● Problem statement
Using the entries below, say how many of the lines carry "names". Write the number alone.

━━━━━━━━━━━━━━━━━━━━

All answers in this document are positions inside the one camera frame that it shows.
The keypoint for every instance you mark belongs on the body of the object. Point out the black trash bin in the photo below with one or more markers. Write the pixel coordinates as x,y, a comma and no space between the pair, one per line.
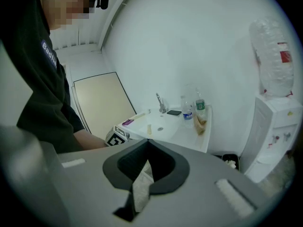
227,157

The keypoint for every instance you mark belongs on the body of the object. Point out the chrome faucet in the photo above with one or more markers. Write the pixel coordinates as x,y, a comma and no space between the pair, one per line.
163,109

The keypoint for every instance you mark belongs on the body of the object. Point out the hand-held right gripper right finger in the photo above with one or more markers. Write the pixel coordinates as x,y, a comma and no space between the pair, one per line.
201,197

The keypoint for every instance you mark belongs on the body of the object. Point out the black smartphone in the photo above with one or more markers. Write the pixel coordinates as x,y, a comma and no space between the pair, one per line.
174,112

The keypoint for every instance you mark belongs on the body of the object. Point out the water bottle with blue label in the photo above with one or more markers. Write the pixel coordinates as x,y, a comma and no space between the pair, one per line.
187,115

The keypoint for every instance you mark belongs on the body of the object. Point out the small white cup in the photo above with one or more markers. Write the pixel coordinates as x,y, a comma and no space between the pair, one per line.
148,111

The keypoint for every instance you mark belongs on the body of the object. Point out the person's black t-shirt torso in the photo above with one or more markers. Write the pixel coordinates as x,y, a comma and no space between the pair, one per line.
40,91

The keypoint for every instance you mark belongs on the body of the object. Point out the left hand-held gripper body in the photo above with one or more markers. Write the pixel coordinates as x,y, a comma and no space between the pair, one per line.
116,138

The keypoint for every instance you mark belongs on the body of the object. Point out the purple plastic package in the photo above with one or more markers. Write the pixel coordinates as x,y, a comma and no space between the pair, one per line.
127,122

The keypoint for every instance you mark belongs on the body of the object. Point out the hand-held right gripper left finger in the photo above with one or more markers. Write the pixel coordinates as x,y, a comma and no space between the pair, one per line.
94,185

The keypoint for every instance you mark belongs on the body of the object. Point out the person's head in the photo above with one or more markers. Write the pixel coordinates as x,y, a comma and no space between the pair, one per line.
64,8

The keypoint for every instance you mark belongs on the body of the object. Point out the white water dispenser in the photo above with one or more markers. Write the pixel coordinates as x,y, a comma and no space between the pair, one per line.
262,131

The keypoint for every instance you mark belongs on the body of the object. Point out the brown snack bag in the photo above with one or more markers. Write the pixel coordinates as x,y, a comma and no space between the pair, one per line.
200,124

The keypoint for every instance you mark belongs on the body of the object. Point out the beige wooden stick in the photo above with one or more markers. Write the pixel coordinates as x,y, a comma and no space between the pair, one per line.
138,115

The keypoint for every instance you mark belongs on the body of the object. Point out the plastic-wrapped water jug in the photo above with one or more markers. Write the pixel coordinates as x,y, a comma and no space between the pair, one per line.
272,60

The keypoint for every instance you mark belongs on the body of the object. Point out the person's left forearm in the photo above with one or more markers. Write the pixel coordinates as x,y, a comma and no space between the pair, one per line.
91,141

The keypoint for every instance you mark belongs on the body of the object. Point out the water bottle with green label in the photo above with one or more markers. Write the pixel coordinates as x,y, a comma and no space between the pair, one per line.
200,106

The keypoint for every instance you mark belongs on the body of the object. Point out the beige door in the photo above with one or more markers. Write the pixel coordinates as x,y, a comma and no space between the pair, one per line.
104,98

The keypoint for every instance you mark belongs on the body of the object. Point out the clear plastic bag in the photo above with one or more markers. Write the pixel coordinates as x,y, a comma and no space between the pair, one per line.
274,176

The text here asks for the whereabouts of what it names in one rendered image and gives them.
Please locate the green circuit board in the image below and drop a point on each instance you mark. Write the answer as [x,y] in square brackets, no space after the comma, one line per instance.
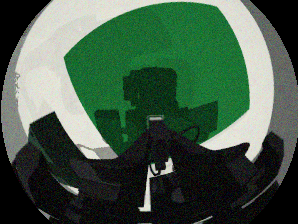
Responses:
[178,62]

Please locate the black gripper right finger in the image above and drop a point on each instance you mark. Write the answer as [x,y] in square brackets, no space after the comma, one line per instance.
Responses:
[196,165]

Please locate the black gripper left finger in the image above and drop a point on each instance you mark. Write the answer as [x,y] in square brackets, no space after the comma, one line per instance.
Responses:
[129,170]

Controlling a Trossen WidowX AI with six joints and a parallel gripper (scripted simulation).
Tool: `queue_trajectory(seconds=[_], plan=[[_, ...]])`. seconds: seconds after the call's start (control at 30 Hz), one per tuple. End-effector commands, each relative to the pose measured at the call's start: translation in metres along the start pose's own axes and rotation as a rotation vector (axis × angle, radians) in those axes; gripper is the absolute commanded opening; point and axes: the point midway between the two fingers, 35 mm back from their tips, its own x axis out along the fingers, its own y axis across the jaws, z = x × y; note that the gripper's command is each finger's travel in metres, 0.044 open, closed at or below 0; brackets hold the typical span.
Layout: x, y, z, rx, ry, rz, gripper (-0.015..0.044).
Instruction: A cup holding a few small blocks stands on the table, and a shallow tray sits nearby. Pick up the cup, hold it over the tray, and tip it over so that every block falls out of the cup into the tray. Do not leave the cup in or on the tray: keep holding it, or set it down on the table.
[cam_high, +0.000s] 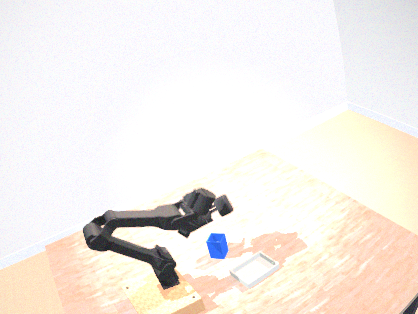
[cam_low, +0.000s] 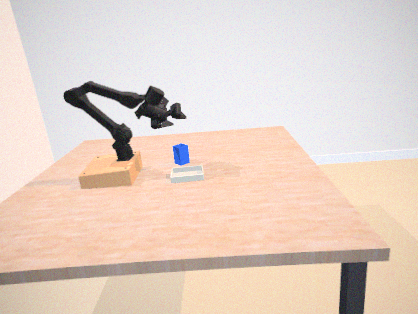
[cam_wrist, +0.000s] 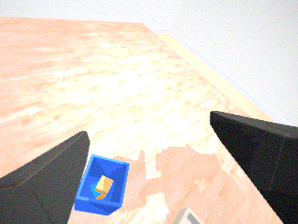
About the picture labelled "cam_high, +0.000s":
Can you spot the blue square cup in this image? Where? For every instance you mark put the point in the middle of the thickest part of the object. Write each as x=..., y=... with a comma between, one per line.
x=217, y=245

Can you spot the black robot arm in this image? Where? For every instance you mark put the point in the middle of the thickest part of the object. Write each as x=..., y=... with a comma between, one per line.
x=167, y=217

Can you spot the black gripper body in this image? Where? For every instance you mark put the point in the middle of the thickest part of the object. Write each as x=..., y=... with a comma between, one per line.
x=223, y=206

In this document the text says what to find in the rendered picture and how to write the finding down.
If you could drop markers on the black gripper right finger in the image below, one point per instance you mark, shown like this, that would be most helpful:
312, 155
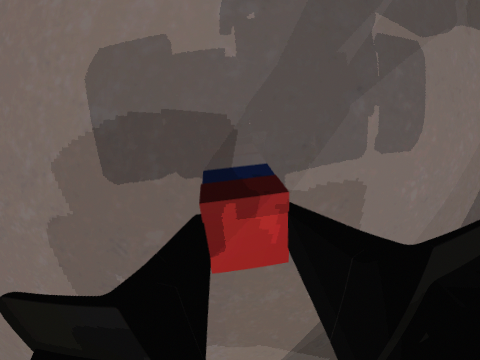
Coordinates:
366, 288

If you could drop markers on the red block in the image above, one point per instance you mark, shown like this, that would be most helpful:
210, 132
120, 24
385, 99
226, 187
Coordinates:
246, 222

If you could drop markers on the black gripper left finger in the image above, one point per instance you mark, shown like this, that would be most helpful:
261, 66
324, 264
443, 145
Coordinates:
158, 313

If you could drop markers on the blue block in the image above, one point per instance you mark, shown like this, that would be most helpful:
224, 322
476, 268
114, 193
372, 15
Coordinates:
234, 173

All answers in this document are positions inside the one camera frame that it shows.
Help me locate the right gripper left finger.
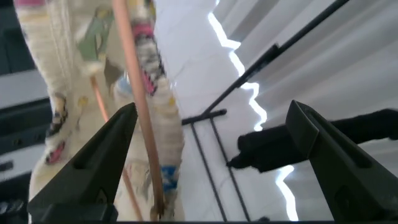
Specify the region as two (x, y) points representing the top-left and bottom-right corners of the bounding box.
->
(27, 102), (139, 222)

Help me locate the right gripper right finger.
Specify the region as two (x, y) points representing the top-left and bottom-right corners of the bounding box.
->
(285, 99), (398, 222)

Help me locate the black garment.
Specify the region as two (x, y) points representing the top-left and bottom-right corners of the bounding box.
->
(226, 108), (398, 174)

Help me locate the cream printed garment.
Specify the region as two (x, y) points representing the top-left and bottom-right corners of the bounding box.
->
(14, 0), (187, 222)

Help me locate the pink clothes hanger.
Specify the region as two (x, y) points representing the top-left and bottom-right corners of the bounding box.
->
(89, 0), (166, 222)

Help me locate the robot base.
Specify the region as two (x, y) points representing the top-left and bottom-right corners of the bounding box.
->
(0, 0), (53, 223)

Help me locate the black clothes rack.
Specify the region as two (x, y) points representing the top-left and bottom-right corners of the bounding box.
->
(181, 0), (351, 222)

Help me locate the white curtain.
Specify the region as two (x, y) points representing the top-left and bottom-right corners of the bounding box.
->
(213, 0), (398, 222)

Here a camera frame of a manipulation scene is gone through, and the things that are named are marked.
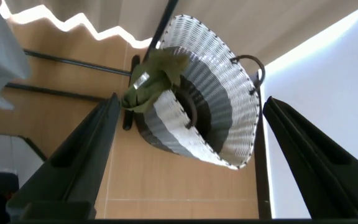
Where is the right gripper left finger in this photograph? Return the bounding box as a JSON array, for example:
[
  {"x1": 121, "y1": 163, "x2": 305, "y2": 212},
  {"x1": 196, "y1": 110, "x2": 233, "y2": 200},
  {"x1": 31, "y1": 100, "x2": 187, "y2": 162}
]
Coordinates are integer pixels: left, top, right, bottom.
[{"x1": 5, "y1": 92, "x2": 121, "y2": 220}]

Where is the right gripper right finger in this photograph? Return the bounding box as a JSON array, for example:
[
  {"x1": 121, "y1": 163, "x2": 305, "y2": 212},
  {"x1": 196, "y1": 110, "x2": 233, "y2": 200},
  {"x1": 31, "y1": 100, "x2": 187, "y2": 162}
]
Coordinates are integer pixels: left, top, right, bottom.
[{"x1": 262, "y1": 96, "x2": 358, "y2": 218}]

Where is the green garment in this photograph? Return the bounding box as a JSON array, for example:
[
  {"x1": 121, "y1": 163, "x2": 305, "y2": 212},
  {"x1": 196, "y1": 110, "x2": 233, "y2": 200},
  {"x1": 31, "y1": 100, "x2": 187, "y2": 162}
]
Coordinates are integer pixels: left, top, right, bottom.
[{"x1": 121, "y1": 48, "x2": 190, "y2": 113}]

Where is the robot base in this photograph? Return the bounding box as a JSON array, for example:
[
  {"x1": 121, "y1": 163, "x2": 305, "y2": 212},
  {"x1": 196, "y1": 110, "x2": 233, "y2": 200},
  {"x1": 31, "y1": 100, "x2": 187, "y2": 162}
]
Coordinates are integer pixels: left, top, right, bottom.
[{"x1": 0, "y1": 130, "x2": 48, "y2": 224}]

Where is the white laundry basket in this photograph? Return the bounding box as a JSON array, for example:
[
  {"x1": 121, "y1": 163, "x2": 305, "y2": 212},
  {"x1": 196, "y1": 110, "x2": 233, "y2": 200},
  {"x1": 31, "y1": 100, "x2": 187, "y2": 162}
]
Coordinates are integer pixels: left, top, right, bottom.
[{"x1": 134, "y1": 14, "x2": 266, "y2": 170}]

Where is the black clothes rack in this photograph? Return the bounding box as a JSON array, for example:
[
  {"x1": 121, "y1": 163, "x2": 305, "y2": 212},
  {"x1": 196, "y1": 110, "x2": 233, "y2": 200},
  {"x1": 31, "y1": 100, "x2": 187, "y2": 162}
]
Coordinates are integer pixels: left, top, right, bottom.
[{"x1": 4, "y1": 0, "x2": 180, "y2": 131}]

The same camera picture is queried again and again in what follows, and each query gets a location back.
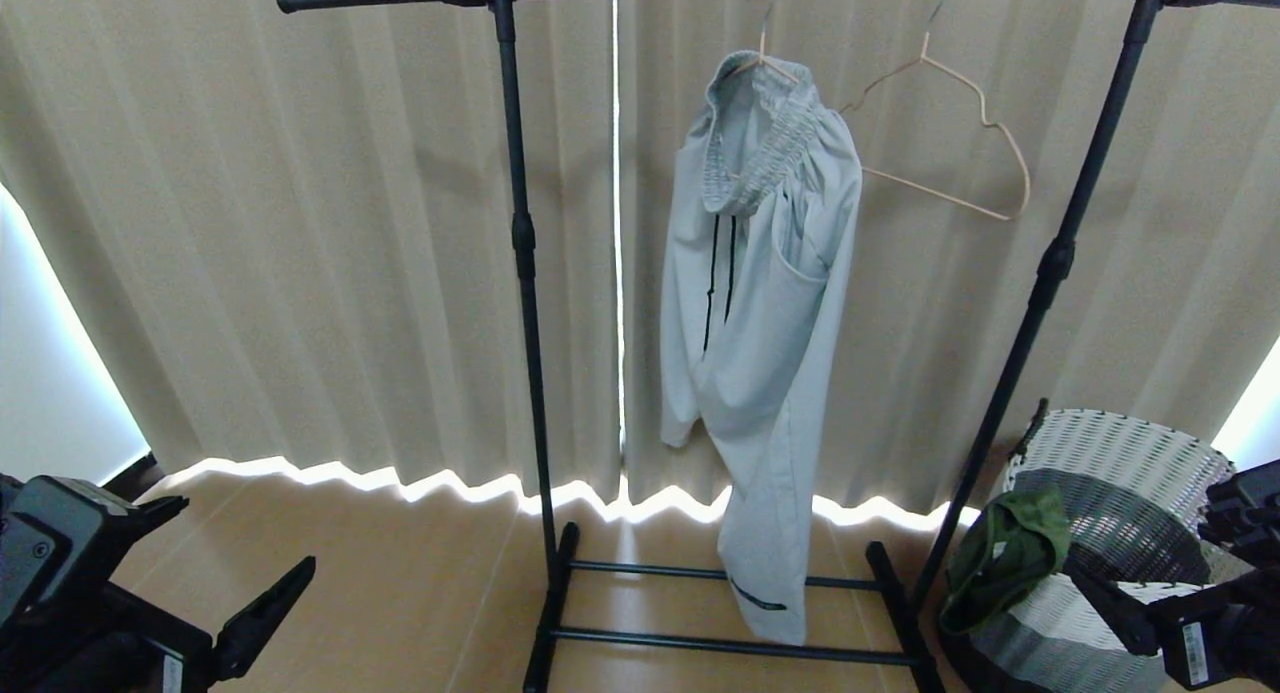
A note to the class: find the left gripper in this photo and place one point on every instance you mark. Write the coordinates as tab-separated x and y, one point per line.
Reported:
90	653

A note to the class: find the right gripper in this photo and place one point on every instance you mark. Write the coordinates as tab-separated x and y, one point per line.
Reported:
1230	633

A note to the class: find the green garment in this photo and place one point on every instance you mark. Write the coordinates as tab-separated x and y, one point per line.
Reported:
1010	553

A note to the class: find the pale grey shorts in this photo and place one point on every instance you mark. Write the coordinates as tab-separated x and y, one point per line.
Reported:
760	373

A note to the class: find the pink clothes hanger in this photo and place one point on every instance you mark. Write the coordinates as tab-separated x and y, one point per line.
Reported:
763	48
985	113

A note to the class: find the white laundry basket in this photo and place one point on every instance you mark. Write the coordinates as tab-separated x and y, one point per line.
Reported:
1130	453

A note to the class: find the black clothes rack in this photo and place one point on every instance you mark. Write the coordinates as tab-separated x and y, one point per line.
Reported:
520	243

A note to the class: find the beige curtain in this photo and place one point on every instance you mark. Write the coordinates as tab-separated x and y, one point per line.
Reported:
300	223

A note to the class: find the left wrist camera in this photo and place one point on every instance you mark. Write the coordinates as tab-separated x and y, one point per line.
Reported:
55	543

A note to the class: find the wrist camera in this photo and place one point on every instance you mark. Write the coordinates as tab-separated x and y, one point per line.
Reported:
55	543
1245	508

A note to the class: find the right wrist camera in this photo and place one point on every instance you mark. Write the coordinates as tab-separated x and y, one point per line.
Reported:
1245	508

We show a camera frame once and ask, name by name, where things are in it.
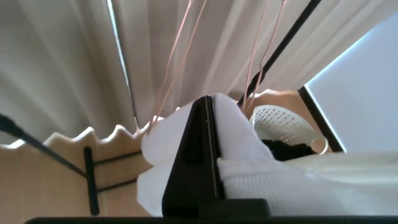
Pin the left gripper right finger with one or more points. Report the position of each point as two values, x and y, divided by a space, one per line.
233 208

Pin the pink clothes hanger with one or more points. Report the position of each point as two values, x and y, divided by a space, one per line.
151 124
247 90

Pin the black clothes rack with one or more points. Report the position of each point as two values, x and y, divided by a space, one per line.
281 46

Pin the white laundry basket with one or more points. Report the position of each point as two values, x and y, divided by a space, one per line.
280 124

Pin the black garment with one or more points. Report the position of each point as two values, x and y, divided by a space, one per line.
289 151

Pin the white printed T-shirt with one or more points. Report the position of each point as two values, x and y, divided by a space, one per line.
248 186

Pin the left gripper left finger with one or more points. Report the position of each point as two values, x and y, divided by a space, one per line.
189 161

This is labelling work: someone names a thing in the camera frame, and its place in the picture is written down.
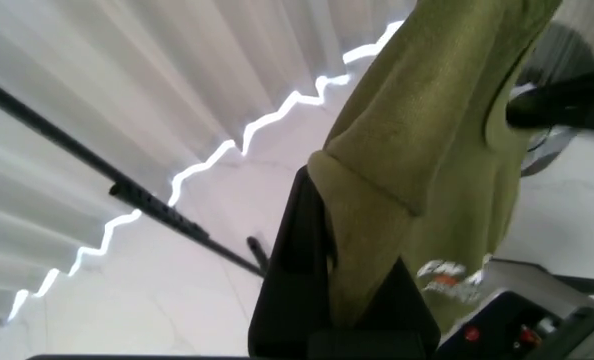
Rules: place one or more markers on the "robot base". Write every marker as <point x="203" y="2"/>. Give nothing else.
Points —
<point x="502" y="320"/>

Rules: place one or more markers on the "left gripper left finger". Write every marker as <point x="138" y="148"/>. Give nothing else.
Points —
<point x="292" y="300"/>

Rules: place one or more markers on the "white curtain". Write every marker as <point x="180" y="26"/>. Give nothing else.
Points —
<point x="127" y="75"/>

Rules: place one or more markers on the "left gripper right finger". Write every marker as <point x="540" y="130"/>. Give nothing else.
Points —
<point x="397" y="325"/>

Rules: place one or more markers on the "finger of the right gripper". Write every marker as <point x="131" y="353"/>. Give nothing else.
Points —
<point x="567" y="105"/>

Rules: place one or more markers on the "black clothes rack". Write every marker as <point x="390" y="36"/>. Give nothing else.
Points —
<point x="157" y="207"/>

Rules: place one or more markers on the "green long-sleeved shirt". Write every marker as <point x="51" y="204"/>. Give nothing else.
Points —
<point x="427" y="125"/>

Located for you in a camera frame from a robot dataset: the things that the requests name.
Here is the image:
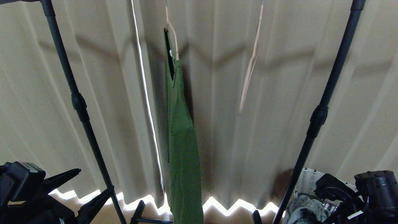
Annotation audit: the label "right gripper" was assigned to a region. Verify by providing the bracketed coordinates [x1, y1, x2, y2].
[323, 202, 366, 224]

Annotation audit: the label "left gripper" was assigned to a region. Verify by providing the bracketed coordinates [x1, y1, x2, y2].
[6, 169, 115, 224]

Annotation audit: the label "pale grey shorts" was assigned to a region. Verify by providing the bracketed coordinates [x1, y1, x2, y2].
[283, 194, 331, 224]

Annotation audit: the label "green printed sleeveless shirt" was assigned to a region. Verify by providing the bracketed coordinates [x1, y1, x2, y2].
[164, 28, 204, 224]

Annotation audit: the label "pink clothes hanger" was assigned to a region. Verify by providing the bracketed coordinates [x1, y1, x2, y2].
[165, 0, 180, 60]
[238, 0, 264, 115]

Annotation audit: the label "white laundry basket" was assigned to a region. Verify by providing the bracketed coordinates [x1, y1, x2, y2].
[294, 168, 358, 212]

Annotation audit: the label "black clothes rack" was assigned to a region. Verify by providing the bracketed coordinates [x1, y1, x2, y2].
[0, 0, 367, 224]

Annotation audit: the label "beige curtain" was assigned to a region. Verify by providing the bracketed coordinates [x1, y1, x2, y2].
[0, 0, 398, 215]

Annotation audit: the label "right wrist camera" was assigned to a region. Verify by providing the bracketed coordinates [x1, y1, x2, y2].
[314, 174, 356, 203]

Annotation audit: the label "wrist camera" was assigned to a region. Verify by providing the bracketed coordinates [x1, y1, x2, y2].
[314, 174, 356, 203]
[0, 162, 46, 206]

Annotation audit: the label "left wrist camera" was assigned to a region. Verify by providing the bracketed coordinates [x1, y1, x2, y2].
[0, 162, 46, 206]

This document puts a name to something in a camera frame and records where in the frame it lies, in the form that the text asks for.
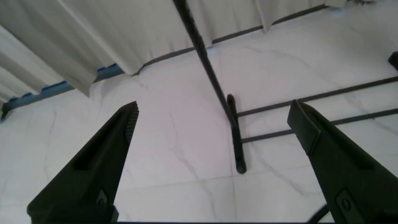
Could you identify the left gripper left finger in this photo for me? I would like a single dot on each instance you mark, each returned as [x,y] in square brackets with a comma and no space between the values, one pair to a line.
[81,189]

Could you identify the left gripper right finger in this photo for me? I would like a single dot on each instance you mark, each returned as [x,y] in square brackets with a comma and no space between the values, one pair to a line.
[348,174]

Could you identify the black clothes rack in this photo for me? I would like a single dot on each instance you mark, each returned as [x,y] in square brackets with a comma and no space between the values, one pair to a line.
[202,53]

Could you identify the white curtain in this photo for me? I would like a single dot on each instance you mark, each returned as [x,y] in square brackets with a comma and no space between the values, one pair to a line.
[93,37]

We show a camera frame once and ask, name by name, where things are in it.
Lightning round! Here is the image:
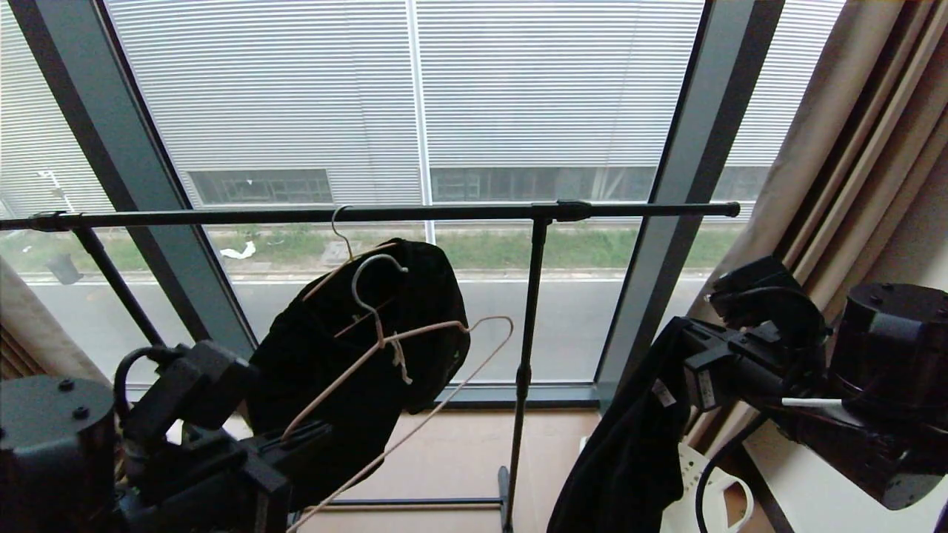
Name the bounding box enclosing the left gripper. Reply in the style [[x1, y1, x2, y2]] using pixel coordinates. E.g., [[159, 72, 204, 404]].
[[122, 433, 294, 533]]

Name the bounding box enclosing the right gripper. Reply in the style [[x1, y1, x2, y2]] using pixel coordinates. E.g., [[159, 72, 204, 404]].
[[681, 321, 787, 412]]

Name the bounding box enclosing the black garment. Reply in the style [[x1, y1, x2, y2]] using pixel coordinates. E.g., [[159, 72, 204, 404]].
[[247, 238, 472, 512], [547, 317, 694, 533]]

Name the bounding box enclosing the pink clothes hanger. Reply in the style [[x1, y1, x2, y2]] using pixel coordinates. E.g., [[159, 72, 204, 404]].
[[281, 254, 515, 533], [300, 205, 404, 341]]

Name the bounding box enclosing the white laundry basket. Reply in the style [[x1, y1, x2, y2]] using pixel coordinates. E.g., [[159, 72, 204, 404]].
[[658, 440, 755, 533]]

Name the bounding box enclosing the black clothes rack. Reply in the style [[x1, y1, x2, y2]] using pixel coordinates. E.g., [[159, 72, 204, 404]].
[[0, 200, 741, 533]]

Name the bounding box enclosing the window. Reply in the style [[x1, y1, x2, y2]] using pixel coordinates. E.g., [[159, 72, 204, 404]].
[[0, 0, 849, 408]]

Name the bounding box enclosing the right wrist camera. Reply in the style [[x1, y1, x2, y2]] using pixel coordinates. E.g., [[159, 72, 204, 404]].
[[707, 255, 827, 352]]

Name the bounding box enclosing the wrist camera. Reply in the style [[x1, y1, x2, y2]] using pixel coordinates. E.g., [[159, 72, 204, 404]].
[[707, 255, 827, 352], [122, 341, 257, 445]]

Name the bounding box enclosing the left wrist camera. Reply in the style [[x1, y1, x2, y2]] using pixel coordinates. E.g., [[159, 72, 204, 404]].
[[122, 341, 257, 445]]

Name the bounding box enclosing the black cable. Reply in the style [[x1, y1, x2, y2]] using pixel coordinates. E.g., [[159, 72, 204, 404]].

━━━━━━━━━━━━━━━━━━━━

● Response to this exercise
2